Mr. Vernon listened to the musical voice, and looked at the slim, girlish figure and spirituelle face absently; and when there fell a silence he showed no disposition to break it. It was difficult to find anything to talk about with so young and inexperienced a girl, and it was almost with an air of relief that he turned as Mrs. Lorton entered.

"And how do you feel now?" she asked, with bated breath. "Weak and faint, I'm afraid. I know how exhausting one feels the first time of getting down. Eleanor, I do hope you have not been tiring Mr. Vernon by talking too much."

Mr. Vernon struggled with a frown.

"Miss Lorton has scarcely said two words," he said. "I assure you, my dear madame, that there is absolutely nothing the matter with me, and that—that I could stand a steam phonograph."

"I am so glad!" simpered Mrs. Lorton. "I have brought this week'sSociety News. I thought it might amuse you if I read some of the paragraphs—Eleanor, I think you might read them. Don't you think indolence is one of the greatest sins of the day, Mr. Vernon?" she broke off to inquire.

Vernon smiled grimly, and glanced at Nell, who colored under the amused expression in his eyes.

"I dare say it is," he said. "Speaking for myself, I can honestly say that I never do anything unless I am compelled."

Nell laughed, her short, soft laugh; but Mrs. Lorton was not at all discomfited.

"That is all very well for a man, though I am sure you do yourself an injustice, Mr.

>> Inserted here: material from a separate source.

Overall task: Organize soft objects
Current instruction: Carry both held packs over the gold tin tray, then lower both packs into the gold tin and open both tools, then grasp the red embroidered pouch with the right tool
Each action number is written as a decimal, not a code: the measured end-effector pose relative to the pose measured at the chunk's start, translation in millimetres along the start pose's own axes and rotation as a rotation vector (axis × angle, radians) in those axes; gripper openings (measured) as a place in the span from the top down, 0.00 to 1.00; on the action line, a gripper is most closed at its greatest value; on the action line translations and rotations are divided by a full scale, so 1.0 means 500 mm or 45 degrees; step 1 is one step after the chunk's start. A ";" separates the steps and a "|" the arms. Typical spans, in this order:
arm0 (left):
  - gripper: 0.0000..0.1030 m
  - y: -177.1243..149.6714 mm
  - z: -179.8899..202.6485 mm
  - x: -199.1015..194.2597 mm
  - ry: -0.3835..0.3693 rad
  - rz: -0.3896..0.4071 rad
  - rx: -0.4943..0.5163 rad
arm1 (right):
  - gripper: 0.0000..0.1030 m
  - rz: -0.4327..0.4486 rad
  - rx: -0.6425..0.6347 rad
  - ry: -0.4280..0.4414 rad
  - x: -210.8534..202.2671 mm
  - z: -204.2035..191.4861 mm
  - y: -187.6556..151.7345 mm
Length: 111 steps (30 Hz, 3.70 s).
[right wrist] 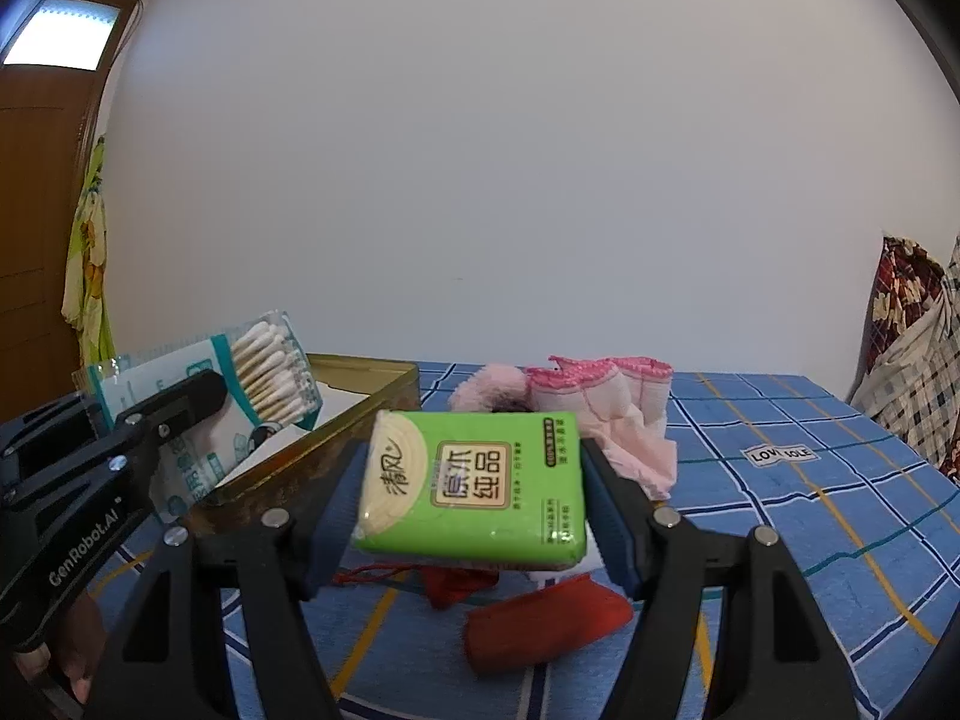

Vernon; but for a young girl! I think you will find something interesting on the third page, under the heading of 'Doings of the Elite,' Eleanor."

Nell took the paper—the journal she especially detested, and Dick never failed to mock at—and glanced at Mr. Vernon; but he looked straight before him, down at the jetty below; and, not shyly, but, with a kind of resignation, she began:

"'Lord and Lady Bullnoze have gone on a visit to the Countess of Crowntires. Her ladyship is staying at the family seat, Cromerspokes, which is famous for its old oak and stained glass. It is not generally known that Lady Crowntires inherited this princely estate from her aunt, the Duchess of Bogshire.'"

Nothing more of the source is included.